## Problem description:
Write out, word for word, every line in the data below from the one containing "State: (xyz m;" to the one containing "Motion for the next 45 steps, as", both of them included.

==========

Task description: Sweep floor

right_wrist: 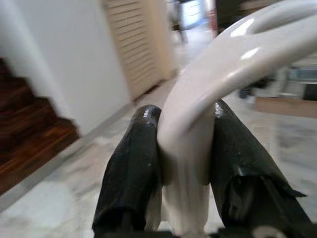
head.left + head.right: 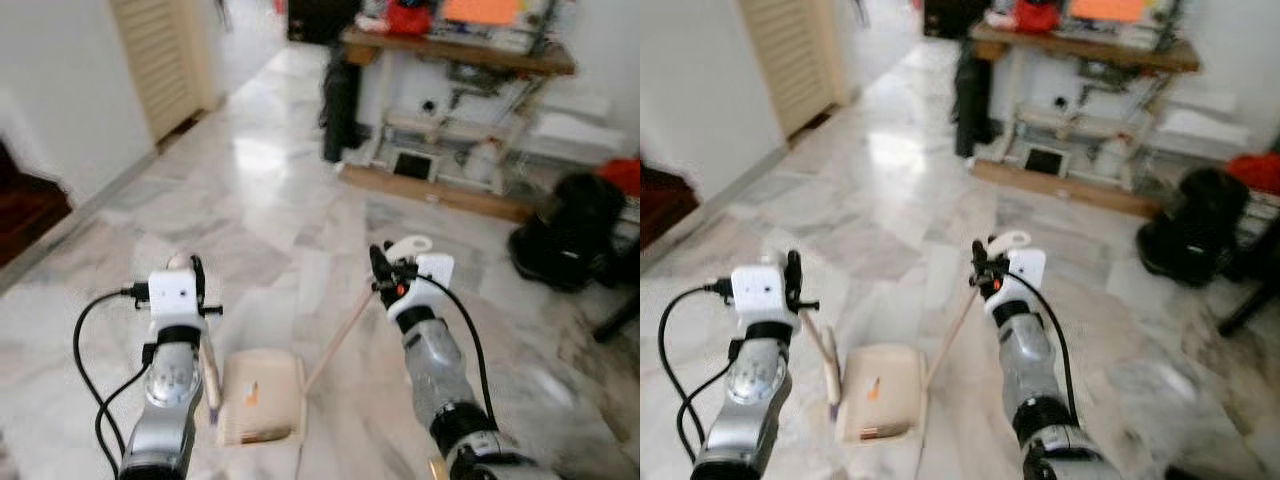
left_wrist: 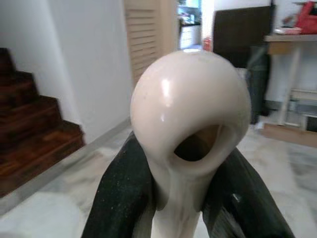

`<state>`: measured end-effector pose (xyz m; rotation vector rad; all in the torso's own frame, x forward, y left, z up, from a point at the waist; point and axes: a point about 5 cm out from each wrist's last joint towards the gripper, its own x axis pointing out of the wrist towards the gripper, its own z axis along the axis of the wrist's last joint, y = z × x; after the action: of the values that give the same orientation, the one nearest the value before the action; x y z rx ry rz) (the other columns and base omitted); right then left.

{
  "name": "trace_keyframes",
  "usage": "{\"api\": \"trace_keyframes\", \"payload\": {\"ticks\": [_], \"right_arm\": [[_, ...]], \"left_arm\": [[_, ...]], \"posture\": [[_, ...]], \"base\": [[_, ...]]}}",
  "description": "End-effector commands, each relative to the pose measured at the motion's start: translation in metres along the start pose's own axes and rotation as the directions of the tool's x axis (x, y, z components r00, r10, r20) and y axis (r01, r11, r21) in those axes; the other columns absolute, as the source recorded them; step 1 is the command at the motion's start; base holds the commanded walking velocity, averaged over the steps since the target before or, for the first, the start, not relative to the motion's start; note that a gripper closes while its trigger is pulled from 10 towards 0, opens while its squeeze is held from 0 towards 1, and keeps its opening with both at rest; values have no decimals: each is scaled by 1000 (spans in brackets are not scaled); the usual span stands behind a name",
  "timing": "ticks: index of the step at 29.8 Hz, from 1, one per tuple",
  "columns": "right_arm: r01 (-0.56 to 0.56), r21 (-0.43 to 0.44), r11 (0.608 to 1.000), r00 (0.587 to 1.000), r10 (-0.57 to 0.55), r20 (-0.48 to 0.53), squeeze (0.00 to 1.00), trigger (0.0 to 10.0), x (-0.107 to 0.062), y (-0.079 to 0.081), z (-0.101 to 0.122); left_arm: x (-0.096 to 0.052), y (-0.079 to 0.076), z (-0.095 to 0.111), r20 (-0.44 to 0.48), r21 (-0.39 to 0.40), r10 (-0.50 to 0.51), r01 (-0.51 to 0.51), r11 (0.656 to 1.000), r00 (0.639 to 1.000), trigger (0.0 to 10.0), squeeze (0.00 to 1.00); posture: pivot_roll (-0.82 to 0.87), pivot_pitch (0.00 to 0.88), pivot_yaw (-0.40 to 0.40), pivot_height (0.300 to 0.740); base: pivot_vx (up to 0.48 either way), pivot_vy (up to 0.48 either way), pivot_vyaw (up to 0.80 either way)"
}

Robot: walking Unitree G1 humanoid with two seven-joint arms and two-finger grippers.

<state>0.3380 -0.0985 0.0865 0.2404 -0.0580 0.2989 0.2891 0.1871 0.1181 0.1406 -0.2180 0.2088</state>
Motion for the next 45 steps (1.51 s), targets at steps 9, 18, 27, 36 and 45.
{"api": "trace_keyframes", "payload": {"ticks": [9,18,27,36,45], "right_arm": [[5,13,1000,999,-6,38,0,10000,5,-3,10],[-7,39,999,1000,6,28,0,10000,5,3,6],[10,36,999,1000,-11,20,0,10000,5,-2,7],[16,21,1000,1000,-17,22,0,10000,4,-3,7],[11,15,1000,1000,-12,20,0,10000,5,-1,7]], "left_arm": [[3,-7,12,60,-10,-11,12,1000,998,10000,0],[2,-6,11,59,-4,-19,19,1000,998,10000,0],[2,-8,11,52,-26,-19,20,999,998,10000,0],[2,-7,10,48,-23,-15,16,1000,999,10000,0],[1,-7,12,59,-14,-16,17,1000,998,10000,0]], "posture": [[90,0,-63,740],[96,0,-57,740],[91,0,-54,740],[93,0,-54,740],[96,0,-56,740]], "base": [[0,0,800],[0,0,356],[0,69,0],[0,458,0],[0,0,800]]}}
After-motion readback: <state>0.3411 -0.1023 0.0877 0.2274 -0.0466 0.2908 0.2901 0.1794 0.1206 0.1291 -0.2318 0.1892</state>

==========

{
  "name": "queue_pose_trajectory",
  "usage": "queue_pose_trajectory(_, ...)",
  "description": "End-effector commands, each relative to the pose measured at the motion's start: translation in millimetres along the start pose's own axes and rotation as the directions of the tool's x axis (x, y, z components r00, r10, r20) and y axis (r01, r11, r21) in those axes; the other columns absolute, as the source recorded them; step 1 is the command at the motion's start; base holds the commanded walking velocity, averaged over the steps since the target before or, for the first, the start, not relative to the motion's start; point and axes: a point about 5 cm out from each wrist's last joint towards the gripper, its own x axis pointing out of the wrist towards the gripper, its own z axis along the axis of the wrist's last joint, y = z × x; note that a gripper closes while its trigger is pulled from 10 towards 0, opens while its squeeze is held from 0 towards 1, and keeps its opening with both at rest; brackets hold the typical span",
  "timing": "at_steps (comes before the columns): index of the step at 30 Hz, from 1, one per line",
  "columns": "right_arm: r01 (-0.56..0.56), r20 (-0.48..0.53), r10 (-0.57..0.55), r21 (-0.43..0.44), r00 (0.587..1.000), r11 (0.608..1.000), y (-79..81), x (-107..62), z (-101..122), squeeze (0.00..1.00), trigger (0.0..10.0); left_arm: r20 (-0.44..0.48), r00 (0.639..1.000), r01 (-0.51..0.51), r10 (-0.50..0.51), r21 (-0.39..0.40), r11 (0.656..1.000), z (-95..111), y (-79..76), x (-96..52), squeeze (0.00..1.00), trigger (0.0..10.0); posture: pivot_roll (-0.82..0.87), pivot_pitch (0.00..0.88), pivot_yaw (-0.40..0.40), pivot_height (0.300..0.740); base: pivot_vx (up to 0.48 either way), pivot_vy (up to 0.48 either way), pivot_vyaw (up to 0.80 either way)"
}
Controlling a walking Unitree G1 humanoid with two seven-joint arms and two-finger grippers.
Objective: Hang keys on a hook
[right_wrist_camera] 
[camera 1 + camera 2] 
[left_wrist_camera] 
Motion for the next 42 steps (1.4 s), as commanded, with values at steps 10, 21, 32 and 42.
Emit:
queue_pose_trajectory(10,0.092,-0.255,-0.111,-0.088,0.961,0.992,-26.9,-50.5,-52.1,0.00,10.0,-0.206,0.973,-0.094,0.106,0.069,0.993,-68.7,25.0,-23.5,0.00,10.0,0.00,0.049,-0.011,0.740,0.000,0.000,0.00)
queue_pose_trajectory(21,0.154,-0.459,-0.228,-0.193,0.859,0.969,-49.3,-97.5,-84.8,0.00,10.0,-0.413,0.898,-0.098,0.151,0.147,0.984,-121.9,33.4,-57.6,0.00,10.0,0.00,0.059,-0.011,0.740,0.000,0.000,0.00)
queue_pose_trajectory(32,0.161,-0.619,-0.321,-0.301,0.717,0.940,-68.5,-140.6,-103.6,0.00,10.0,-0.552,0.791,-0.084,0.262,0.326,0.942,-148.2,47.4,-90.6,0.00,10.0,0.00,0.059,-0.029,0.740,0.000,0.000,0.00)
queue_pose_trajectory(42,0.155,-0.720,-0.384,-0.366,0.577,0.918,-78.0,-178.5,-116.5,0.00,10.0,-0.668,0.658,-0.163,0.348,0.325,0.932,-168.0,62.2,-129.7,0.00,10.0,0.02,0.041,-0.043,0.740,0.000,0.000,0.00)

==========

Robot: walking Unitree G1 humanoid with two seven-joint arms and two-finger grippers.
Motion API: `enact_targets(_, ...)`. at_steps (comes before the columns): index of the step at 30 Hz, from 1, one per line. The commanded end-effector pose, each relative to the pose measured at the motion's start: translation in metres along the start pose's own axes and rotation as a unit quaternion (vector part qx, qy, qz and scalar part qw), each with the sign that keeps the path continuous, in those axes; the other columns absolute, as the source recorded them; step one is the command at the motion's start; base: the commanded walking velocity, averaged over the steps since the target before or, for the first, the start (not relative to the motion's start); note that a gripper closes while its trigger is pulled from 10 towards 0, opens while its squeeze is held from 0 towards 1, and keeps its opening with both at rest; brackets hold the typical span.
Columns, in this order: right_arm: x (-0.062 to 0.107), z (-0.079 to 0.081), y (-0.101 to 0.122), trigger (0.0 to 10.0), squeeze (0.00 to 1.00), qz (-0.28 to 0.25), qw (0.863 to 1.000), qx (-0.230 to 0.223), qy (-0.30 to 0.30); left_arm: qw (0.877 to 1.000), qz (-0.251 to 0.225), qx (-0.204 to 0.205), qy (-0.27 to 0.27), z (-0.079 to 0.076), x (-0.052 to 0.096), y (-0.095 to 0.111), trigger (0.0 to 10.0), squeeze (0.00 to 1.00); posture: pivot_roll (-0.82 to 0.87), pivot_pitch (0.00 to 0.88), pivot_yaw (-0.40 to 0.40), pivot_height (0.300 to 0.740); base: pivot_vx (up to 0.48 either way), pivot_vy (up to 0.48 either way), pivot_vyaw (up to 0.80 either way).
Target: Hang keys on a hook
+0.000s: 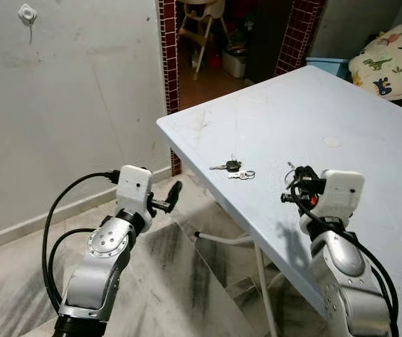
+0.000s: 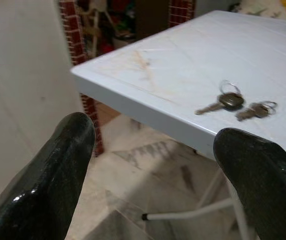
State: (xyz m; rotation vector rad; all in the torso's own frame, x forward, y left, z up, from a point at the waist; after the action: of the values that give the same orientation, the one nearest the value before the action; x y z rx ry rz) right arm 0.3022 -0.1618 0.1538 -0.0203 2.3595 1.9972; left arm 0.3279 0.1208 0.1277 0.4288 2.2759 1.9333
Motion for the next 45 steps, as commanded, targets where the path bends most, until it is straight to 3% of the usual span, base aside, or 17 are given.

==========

## Answer box:
State: (xyz m; rotation vector rad; all in the torso's own frame, x forward, y left, z up, from a point at the waist; after the action: of the values that give the same orientation, the one nearest the value before the action; x y z rx ry rz) right arm 0.3022 -0.1618 0.1538 -0.0203 2.3595 1.9972; left arm 0.3279 0.1208 0.1277 0.4288 2.2759 1.9333
Motion for the next 45 steps, as commanded, targets where the path bends most, until it is straight to 3% of the usual span, base aside, or 17 are given.

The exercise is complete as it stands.